» AIM OF THE TASK
Among the entries, which lines carry the string "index"? Copy every one.

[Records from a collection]
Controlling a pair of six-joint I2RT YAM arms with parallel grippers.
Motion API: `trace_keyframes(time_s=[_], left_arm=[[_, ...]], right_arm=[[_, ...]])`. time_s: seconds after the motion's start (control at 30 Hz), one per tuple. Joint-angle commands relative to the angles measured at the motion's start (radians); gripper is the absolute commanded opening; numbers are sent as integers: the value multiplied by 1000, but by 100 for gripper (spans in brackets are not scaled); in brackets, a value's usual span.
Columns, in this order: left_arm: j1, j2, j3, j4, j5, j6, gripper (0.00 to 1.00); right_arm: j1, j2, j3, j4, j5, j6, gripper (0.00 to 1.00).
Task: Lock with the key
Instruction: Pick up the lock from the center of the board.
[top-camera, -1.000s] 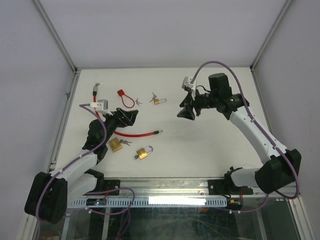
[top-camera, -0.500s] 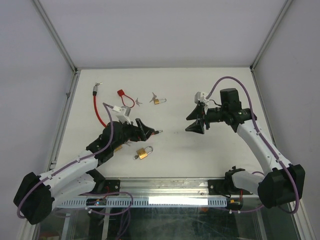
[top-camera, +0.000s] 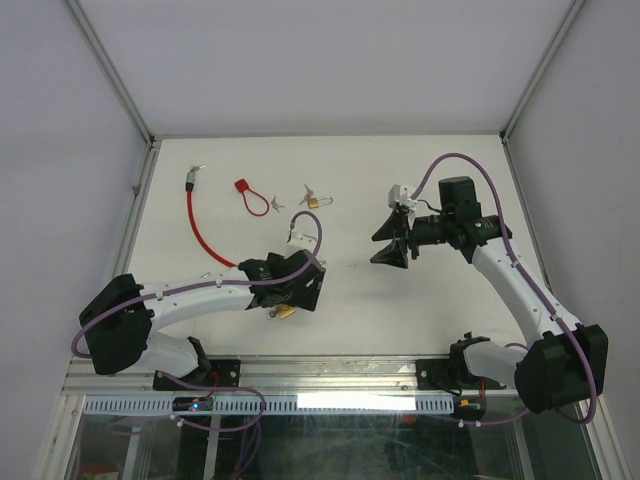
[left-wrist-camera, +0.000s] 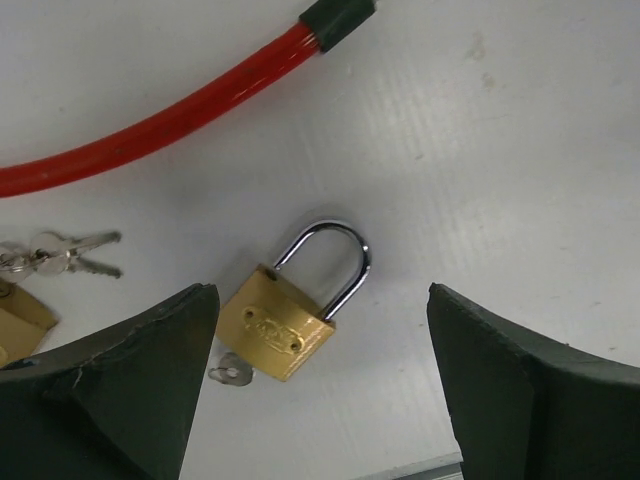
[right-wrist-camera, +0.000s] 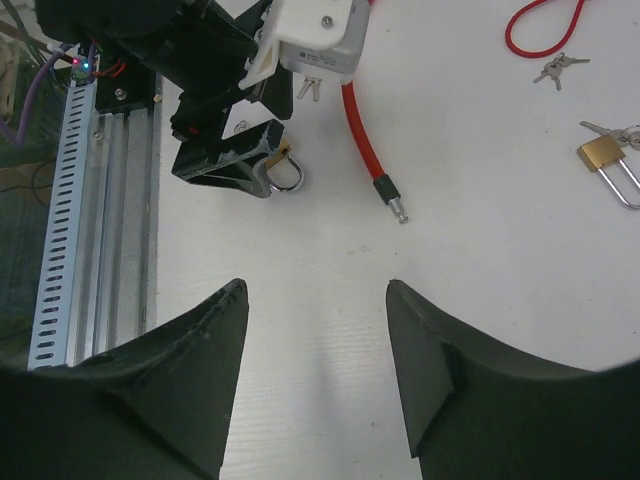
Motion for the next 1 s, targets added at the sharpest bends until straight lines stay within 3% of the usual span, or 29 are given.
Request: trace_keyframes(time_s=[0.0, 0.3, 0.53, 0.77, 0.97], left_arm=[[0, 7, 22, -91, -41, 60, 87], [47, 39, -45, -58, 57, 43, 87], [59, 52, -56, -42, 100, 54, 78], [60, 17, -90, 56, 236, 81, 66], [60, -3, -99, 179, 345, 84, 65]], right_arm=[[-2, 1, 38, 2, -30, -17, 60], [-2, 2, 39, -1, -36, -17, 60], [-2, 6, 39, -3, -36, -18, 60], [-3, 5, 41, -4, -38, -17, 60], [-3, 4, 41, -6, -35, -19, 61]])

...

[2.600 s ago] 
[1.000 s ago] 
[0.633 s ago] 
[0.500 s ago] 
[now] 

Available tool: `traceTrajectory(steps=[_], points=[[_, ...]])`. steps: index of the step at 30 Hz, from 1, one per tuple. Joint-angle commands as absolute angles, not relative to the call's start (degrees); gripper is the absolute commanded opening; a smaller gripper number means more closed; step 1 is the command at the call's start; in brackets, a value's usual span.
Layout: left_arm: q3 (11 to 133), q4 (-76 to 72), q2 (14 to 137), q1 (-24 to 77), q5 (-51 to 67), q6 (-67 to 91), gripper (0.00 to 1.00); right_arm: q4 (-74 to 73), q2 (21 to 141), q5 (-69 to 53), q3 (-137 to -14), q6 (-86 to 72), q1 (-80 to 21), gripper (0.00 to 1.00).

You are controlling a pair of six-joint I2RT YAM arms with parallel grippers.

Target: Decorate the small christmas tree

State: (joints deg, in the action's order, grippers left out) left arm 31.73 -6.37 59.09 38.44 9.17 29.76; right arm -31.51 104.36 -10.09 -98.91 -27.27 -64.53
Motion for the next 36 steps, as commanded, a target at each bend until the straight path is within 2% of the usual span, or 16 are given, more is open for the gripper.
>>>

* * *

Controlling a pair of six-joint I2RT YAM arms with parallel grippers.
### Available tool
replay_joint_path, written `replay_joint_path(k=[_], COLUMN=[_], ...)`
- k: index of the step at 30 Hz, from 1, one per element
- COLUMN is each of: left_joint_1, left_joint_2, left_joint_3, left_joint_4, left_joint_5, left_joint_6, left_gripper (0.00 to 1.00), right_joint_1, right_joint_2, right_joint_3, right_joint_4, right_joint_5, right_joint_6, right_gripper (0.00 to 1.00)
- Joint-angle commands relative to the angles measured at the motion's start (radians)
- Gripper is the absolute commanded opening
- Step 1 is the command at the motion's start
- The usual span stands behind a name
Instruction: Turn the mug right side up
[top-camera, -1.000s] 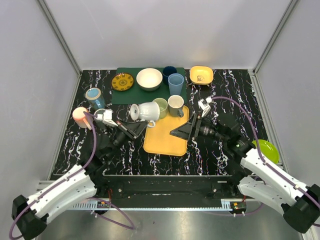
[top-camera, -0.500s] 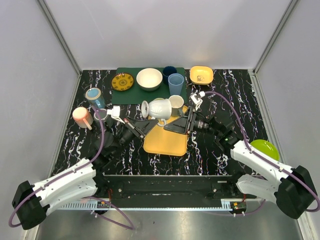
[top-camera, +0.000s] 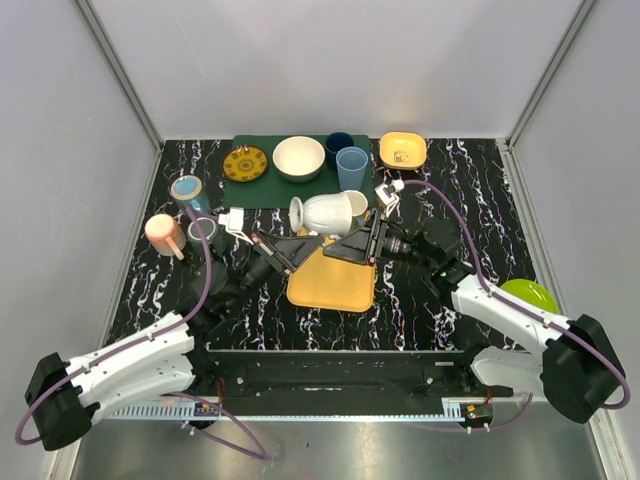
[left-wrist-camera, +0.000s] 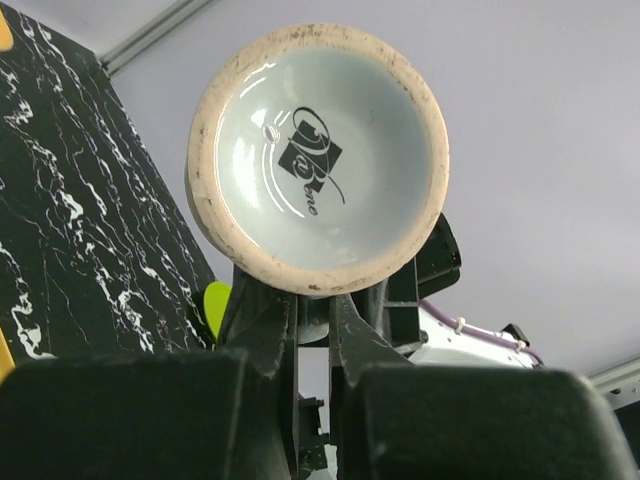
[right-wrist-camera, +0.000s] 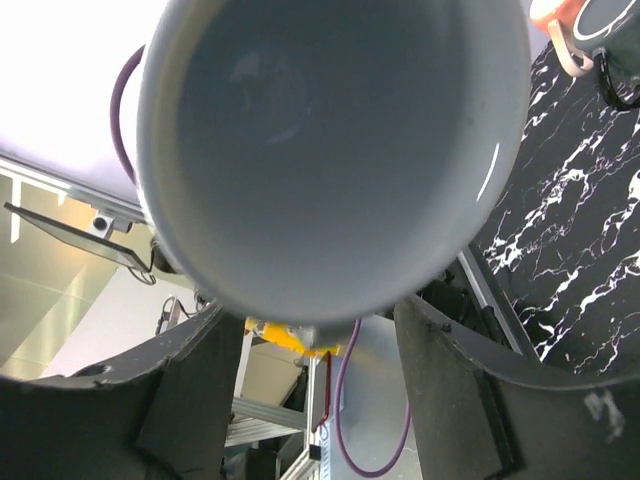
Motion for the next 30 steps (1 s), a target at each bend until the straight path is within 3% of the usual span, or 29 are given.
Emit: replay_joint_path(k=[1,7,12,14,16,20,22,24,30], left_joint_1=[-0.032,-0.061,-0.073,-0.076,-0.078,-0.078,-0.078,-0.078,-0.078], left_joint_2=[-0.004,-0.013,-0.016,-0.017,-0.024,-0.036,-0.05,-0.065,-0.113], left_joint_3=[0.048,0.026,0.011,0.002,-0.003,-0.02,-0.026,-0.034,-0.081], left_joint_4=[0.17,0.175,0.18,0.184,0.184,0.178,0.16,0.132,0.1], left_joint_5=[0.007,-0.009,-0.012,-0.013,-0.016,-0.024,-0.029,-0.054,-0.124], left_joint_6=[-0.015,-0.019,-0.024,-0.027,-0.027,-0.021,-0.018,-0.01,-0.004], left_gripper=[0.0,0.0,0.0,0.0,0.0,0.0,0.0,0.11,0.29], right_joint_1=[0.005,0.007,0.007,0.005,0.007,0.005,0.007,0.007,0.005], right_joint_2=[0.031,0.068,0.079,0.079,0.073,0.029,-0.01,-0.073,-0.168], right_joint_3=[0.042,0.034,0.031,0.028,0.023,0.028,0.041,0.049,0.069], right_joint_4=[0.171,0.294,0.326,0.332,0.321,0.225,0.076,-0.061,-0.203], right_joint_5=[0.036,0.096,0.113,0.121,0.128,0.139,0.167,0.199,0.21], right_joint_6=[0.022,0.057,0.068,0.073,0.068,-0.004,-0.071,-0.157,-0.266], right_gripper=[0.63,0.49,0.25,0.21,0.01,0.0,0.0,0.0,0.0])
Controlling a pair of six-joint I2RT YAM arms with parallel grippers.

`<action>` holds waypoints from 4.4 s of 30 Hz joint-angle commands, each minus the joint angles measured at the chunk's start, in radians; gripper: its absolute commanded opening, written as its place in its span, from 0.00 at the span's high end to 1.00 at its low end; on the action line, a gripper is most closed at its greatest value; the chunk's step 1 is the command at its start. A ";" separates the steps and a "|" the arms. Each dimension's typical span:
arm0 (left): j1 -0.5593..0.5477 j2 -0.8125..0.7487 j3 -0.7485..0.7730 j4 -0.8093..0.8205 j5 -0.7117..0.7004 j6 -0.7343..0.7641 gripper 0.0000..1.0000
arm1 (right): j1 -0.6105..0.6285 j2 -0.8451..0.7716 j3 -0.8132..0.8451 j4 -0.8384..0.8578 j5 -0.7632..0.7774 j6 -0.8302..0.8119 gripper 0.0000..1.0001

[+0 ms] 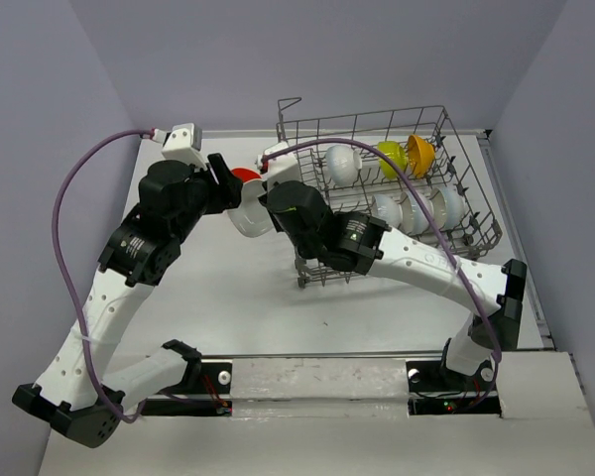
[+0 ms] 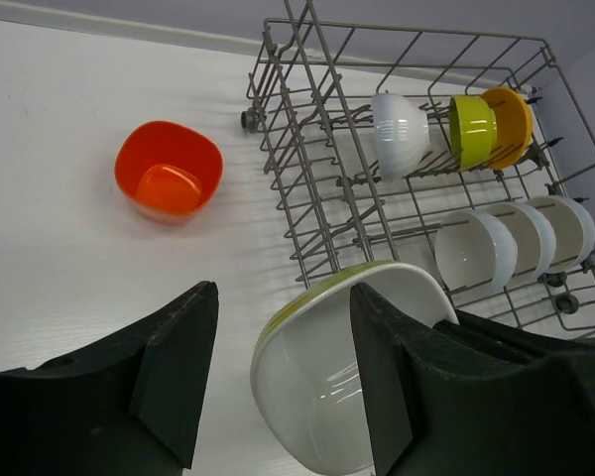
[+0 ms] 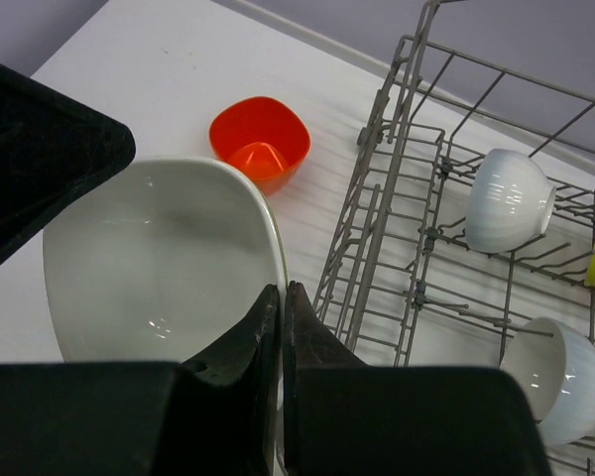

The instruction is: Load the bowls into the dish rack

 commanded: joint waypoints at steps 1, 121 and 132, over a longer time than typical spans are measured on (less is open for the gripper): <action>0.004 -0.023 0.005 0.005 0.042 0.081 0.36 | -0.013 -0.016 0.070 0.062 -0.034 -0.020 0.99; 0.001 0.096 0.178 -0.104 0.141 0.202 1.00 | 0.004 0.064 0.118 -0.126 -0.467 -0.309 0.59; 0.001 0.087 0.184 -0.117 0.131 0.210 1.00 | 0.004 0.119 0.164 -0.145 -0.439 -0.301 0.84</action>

» EXERCISE RESPONSE
Available tool: `traceTrajectory(steps=[_], points=[[_, ...]])`. steps: index of the step at 30 Hz, from 1, one per tuple. Joint-angle commands as absolute angles, not relative to the call's start (degrees); gripper is the absolute commanded opening; a smaller gripper number means more closed; step 1 is the command at the call's start; in brackets, a value's usual span.
- k: index of the step at 30 Hz, from 1, one per element

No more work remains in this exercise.